The second phase of a three-phase DPU renovations project will provide customers access to four drive-through lanes in DPU's old parking lot as well as a night depository box.

The drive-through payment bays are located at the rear of the building and are accessible from either Cuttino Street or Windsor Street. The drive-through features a two-way camera system that allows customers and tellers to have visual contact with each other.

DPU officials tout the renovations as part of their effort to provide better and more efficient customer service.

"We did not have sufficient space, and traffic was backed up to Windsor Street," said DPU manager Fred Boatwright, when asked about the goal of the renovations. "It significantly improves the time that people have to wait. They don't have to wait as long."

DPU's layout was originally designed to handle eight cars in two lines. However, traffic, particularly at the peak times on Mondays and Fridays, tended to back up into Windsor Street. Vehicles were, at times, 20 deep.

Along with the exterior changes, interior expansions include a downstairs lobby, entrance and space for additional clerks. Four clerks will be responsible for inside and outside customers.

The lobby area will be designed for taking customer payments and conducting routine business with customer service agents and is accessible from the Cuttino Street side of the DPU building.

The facility is handicap accessible.

Work on the administrative building is part of a three-year DPU expansion plan. The ongoing project is the first major overhaul of DPU headquarters, constructed in 1976 when there were 41 fewer employees.

Phase 1, which began in the spring of 2002 and ended in the fall of the same year, overhauled the utility's parking lot area, creating more space for DPU employees and customers.

The lot, currently across the street from DPU, has expanded from about 10 parking spaces to about 60 spaces.
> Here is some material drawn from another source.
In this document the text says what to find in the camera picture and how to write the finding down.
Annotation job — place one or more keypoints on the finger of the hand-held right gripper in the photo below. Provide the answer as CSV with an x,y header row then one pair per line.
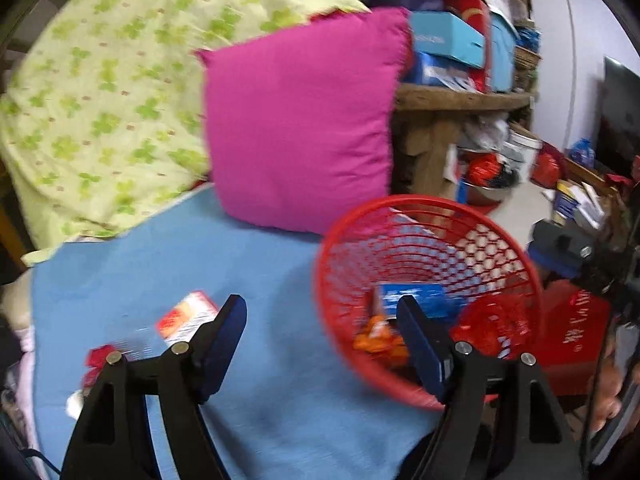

Phase 1 also entailed relocating the DPU field sections unit.

Phase 3, which is currently underway, calls for the main level of the administration building to be modified and expanded, creating additional work and office space in what has become an increasingly crowded working environment.

Work on Phase 3 will require the present teller lobby, located in front of the building, to close Monday, June 13.

The new modifications are designed to continue to provide routine customer service work in front of the lobby for customer requests such as connections, disconnections, new services.

Renovations are expected to reach be finished by December 2005.

Together, Phase 2 and Phase 3 cost $1 million. The project is being funded by the utility.

Mayor Paul Miller said the expansion and renovation project is all about the customer.

"Hopefully, it will make it easier for customers to get in an out with that park lot expanded drive-thru," Miller said. "It is all in an effort to make it user friendly. This is just an extension of it (streetscape). It is all in an effort to improve our facilities and to make our town look better."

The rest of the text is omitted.